Les hedge funds ont rebondi en février après un début d’année difficile
Les fonds ont progressé de 1,28 % et ont surperformé les indices boursiers ; le S&P500 et le Nasdaq ayant reculé respectivement de 3,48 % et 4,95 %
Publié le
Virginie Deneuville
Après un sombre mois de janvier, l’horizon s’est éclairci en février pour l’industrie des hedge funds.«Ayant connu un mois de janvier très difficile et avant un mois de mars qui s’annonce également très compliqué, avec l’accentuation de la crise de liquidité, les hedge funds ont profité de l’accalmie des marchés en février pour rebondir», indique Natixis dans une note de recherche. L’indice synthétique Hennessee Hedge Fund a ainsi crû de 1,28 % le mois passé, contre des reculs respectifs de 3,48 % et 4,95 % pour le S&P500 et le Nasdaq. Dès lors, depuis le début de l’année, les hedge funds surperforment le S&P500 de près de 8 %.
« Les marchés internationaux ont continué à chuter dans un contexte de pressions inflationnistes croissantes et de ralentissement de la croissance économique », souligne Oliver Schupp, président de Credit Suisse Index Co, estimant dans ce contexte que les « hedge funds ont bien résisté à la tempête ».
En effet, « l’ensemble des stratégies hedge funds, exception faite de l’arbitrage de convertibles et l’arbitrage obligataire, ont enregistré des rendements positifs. La stratégie la plus performante a été celle du CTA Global (trading sur matières premières, ndlr), avec une progression de 6,59 %. Le plus faible rendement a été enregistré par l’arbitrage de convertibles (-1,25 %)», note l’Edhec.
Ainsi, «si février a constitué un mois raisonnable pour les fonds long-short equity [combinaison d’achats et de ventes de titres à découvert, ndlr], le marché reste extrêmement difficile pour les fonds fixed income, relève E. Lee Hennessee, dirigeant au sein de la société de conseil Hennessee Group. Plusieurs de ces fonds (…) ont été récemment confrontés à des appels de marge et ont été contraints de vendre des actifs».

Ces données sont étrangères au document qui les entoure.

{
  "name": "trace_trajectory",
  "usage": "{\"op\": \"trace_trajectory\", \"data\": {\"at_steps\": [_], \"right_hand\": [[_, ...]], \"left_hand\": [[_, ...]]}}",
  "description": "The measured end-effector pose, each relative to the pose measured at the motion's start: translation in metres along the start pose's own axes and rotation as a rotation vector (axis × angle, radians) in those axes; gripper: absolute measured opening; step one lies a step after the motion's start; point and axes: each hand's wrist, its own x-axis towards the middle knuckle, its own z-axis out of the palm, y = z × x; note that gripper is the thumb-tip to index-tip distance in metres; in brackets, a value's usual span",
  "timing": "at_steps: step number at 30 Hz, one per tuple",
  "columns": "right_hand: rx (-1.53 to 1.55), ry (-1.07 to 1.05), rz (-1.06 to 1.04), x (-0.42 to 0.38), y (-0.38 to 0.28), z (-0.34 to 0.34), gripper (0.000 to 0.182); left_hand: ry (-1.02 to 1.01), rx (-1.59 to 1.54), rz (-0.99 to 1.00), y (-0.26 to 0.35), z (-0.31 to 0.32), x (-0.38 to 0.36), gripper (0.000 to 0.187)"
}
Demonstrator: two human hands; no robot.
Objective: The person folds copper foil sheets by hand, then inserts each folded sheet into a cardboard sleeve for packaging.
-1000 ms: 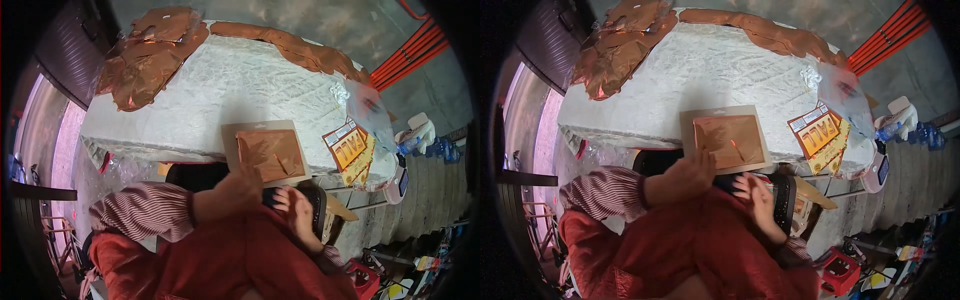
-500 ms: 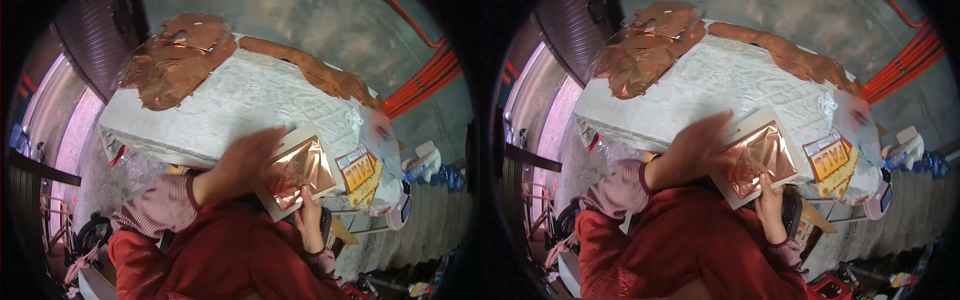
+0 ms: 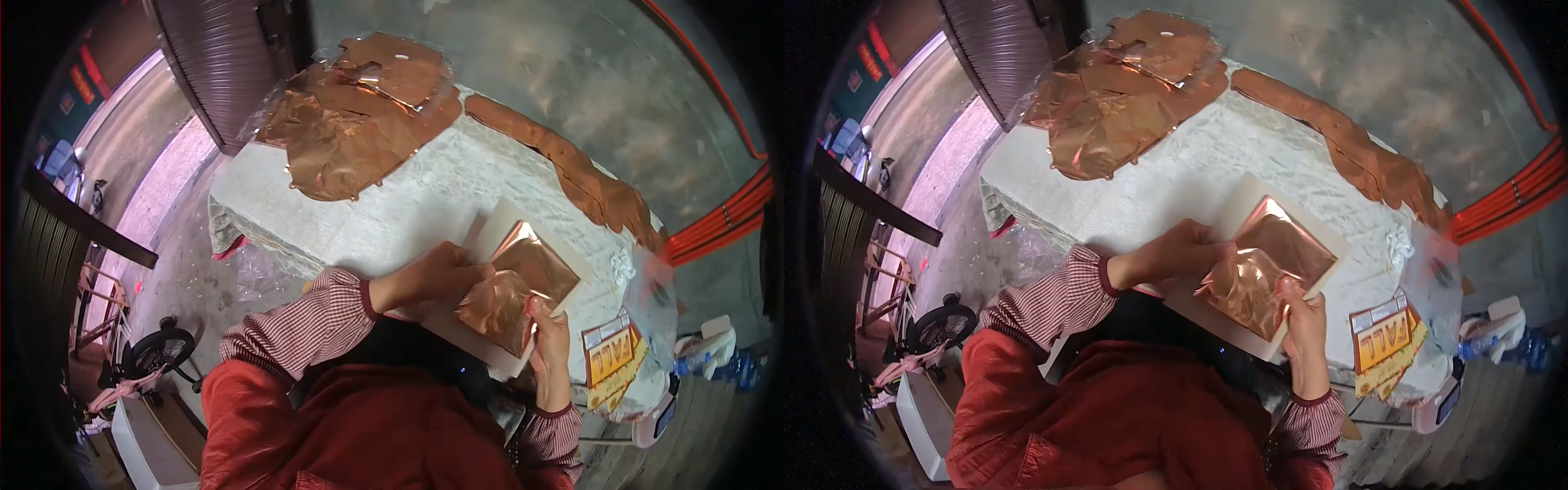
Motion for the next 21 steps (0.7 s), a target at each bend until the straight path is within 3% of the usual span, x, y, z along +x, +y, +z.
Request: {"op": "trace_trajectory", "data": {"at_steps": [2,3,4,6,7,8,10,15,18,21], "right_hand": [[0.048,0.039,0.071,0.014,-0.005,-0.007,0.016],[0.003,0.135,0.030,0.023,-0.004,-0.012,0.016],[0.006,0.147,0.040,0.029,-0.006,-0.019,0.017],[0.059,0.121,0.015,0.035,-0.007,-0.028,0.017],[0.062,0.103,0.021,0.037,-0.008,-0.025,0.017],[0.093,0.176,0.026,0.037,-0.009,-0.022,0.016],[0.126,0.257,0.031,0.039,-0.004,-0.024,0.015],[0.144,0.245,0.024,0.047,0.012,-0.033,0.015],[0.153,0.285,0.009,0.041,0.004,-0.024,0.015],[0.161,0.193,-0.015,0.038,0.002,-0.026,0.015]], "left_hand": [[-0.020,0.150,0.031,-0.010,-0.017,0.013,0.038],[0.150,0.229,0.307,-0.029,-0.022,0.017,0.041],[0.173,0.236,0.300,-0.045,-0.034,0.021,0.041],[0.453,0.971,0.709,-0.065,-0.063,0.019,0.044],[0.432,1.026,0.471,-0.064,-0.071,0.013,0.050],[0.439,1.032,0.460,-0.063,-0.082,0.011,0.050],[0.532,1.127,0.181,-0.058,-0.103,0.016,0.050],[0.692,1.286,0.008,-0.072,-0.115,0.043,0.071],[0.738,1.240,0.104,-0.058,-0.115,0.040,0.063],[0.695,1.220,0.153,-0.056,-0.134,0.042,0.055]]}}
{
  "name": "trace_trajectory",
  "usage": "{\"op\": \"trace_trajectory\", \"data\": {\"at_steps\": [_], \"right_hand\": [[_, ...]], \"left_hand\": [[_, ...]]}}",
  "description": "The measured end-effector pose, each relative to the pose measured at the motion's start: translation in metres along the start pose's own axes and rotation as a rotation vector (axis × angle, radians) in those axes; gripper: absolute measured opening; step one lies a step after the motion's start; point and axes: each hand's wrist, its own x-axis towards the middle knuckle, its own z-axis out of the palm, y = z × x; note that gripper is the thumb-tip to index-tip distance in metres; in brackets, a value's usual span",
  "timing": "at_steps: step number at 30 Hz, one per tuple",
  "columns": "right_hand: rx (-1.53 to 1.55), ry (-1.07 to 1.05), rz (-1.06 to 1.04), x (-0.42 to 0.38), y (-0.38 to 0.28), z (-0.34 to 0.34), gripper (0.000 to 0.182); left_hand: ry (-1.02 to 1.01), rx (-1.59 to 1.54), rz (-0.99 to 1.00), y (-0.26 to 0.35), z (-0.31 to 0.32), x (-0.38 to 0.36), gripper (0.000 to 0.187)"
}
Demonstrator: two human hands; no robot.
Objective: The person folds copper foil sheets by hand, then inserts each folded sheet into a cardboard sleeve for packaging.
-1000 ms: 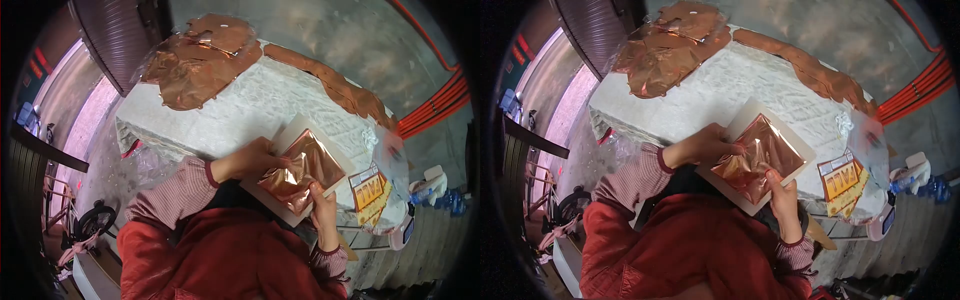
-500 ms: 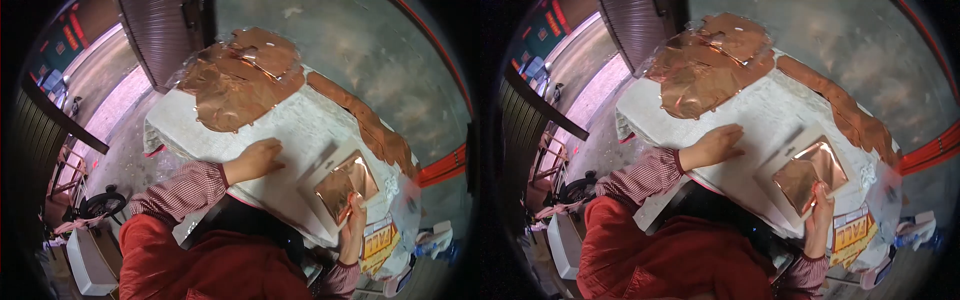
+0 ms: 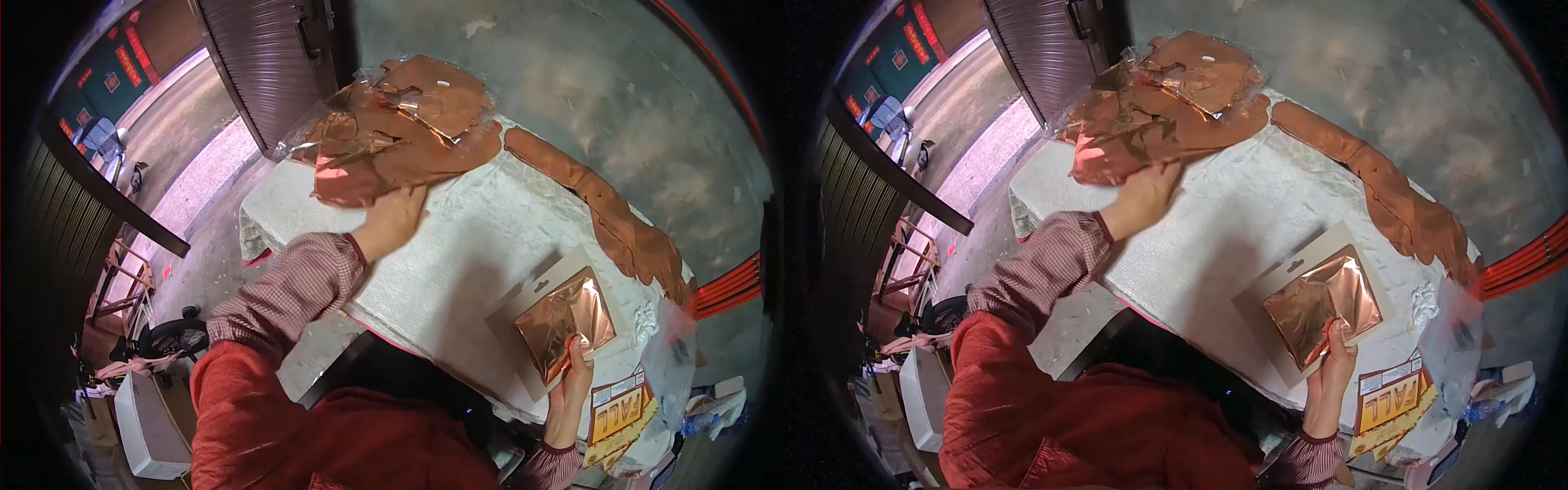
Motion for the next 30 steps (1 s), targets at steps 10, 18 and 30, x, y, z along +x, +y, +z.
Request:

Les perspectives de l’industrie dans les prochains mois se révèlent difficiles. «Dans la lignée du mois de janvier, mars s’annonce comme un nouveau stress test d’envergure pour les gérants alternatifs, avec un nombre déjà significatif de fonds en détresse (Carlyle, Drake, Blue River, Peloton) ou «quasi-détresse» (Go Capital) victimes de l’accentuation de la crise du crédit et de l’assèchement global de la liquidité », estime l’équipe de recherche de Natixis.